# Understanding LISST-ABS

This Note is written for those users who wish to get a deeper understanding of acoustic backscattering and its use in the LISST-ABS. It expands on the very simple page, How LISST-ABS Works.

What follows is a description of coherent and incoherent scattering, strength of scattering of sound by particles of single size, extension to multiple sizes, and how to interpret the logarithmic response of the LISST-ABS.

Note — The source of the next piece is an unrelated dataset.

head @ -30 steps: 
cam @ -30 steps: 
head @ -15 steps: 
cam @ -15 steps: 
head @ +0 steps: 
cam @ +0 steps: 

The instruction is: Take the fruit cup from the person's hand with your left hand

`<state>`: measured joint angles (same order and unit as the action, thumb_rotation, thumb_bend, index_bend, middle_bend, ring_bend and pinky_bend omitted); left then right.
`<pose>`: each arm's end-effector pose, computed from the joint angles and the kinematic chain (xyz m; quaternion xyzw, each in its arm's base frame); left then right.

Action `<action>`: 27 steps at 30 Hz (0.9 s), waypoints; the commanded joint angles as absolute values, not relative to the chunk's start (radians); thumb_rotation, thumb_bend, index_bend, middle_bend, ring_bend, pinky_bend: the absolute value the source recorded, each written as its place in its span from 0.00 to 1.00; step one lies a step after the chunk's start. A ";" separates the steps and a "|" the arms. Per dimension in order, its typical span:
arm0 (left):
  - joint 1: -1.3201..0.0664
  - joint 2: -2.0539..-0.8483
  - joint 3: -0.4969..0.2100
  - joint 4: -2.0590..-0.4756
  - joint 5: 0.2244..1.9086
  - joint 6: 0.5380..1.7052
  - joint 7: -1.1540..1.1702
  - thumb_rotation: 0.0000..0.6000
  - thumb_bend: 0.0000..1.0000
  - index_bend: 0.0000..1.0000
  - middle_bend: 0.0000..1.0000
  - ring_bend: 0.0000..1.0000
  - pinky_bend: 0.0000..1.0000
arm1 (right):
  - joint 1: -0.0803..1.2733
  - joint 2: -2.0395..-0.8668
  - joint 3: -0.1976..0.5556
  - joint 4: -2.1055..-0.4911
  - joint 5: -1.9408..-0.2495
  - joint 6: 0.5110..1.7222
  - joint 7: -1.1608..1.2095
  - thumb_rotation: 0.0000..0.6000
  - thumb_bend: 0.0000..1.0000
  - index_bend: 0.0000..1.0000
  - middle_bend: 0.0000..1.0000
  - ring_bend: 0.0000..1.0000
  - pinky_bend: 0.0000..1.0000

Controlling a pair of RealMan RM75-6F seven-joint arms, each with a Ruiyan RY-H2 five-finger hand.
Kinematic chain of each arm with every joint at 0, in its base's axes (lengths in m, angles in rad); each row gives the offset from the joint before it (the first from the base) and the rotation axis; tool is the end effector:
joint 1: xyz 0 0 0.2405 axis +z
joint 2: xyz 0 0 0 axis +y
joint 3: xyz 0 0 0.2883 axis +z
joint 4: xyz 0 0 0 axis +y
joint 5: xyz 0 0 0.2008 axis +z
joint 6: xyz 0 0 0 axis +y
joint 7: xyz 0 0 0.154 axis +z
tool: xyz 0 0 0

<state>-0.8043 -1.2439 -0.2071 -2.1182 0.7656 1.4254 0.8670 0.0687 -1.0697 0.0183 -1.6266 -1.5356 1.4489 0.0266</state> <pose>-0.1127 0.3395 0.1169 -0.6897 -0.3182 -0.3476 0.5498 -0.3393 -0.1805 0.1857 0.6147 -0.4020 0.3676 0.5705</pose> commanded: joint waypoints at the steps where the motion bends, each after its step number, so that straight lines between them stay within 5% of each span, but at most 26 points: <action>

Scattering of Sound by Particles: Because the signals that are recorded by LISST-ABS are pressure of scattered sound, not mean square pressure, the following concepts are important to understand. The key idea is coherent vs incoherent scattering. In coherent scattering, the scattered sound pressure from individual particles would add (i.e. if they were in phase). In nature, however, the particles have random phases, so total sound scattering is expressed as incoherent scattering. In this case, the energy scattered by individual particles adds, not pressure. Consequently also, the scattered pressure sensed by the acoustic transducer is the square-root of the energy (or mean square pressure), not just the sum of scattering from individual grains.

Basics: Consider scattering by particles in the acoustic pulse. The scattering from each particle has some phase  and amplitude , so that the scattered wave from each particle can be written as a cos(ωt- φ), with amplitude a , frequency ω and phase φ. The phase φ is 2πR/λ, with R being rage from the transducer.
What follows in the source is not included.